▶ _Problem to solve_
Exact transcription, pictures omitted: reproduce the listing below.

▶ _Supplied data_
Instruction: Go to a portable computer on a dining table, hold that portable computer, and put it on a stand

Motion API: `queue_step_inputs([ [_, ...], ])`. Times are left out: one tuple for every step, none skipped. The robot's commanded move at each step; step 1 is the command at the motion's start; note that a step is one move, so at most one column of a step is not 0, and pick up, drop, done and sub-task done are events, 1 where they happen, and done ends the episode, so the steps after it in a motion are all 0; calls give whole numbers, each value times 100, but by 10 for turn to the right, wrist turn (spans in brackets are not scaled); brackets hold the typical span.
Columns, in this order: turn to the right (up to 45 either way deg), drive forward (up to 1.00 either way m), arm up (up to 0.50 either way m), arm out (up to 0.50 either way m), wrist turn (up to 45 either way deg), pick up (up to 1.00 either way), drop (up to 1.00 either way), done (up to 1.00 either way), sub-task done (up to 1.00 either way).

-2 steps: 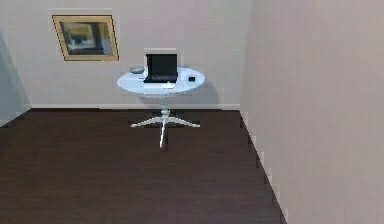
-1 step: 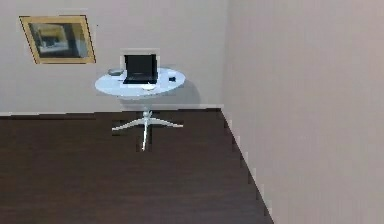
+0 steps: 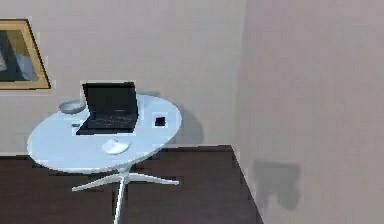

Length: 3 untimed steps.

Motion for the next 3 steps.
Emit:
queue_step_inputs([
  [60,0,0,0,0,0,0,0,0],
  [0,30,0,0,0,0,0,0,0],
  [-90,0,0,0,0,0,0,0,0],
])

▶ _Task answer_
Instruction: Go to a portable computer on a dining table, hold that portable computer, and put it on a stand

Motion API: `queue_step_inputs([ [_, ...], ])`. Times are left out: one tuple for every step, none skipped. The robot's commanded move at each step; step 1 is the command at the motion's start; note that a step is one move, so at most one column of a step is not 0, and pick up, drop, done and sub-task done are events, 1 where they happen, and done ends the episode, so the steps after it in a motion are all 0; calls give whole numbers, each value times 100, but by 10 for turn to the right, wrist turn (spans in brackets are not scaled); brackets hold the typical span.
Columns, in this order: turn to the right (up to 45 either way deg), drive forward (up to 1.00 either way m), arm up (up to 0.50 either way m), arm out (up to 0.50 either way m), wrist turn (up to 45 either way deg), pick up (up to 1.00 either way), drop (up to 1.00 either way), done (up to 1.00 either way), sub-task done (up to 1.00 either way).

-2 steps: 
-1 step: 
+0 steps: 

Length: 3 untimed steps.

Motion for the next 3 steps.
Emit:
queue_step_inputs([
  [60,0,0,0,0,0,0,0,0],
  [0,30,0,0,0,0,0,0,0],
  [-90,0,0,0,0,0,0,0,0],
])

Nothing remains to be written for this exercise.